Elevated temperatures activate the survival promoters Akt and heat shock factor-1 (HSF-1), a transcription factor that induces the expression of heat shock proteins (HSPs), such as HSP-70. Because neuronal mechanisms controlling these responses are not known, these were investigated in human neuroblastoma SH-SY5Y cells. Heat shock (45 degrees C) rapidly activated Akt, extracellular signal-regulated kinases 1 and 2 (ERK1/2), and p38, but only Akt was activated in a phosphatidylinositol 3-kinase (PI-3K)-dependent manner, as the PI-3K inhibitors LY294002 and wortmannin blocked Akt activation, but not ERK1/2 or p38 activation.

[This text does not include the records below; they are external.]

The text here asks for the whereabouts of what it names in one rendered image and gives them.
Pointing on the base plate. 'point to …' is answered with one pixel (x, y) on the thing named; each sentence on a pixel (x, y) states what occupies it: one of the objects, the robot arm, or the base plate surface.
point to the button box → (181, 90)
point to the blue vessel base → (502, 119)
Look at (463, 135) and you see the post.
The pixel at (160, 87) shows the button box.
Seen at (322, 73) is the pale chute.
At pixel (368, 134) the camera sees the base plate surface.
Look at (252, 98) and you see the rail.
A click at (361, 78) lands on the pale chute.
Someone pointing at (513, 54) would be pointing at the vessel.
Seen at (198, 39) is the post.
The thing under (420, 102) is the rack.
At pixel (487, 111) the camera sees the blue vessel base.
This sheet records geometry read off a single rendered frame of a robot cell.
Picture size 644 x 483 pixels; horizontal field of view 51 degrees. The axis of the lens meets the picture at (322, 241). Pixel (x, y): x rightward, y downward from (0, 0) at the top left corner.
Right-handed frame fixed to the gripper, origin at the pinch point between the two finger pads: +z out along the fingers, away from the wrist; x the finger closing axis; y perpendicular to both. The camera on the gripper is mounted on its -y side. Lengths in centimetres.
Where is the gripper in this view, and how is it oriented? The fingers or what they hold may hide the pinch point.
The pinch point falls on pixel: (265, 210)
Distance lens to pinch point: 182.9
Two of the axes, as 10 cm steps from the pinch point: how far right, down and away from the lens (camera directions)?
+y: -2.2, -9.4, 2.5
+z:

Akt activation was not blocked by inhibition of p38 or ERK1/2, indicating the independence of these signaling systems. Heat shock treatment also caused a rapid increase in HSF-1 DNA binding activity that was partially dependent on PI-3K activity, as both the PI-3K inhibitors attenuated this response. Because Akt inhibits glycogen synthase kinase-3beta (GSK-3beta), an enzyme that facilitates cell death, we tested if GSK-3beta is a negative regulator of HSF-1 activation. Overexpression of GSK-3beta impaired heat shock-induced activation of HSF-1, and also reduced HSP-70 production, which was partially restored by the GSK-3beta inhibitor lithium. Thus, heat shock-induced activation of PI-3K and the inhibitory effect of GSK-3beta on HSF-1 activation and HSP-70 expression imply that Akt-induced inhibition of GSK-3beta contributes to the activation of HSF-1.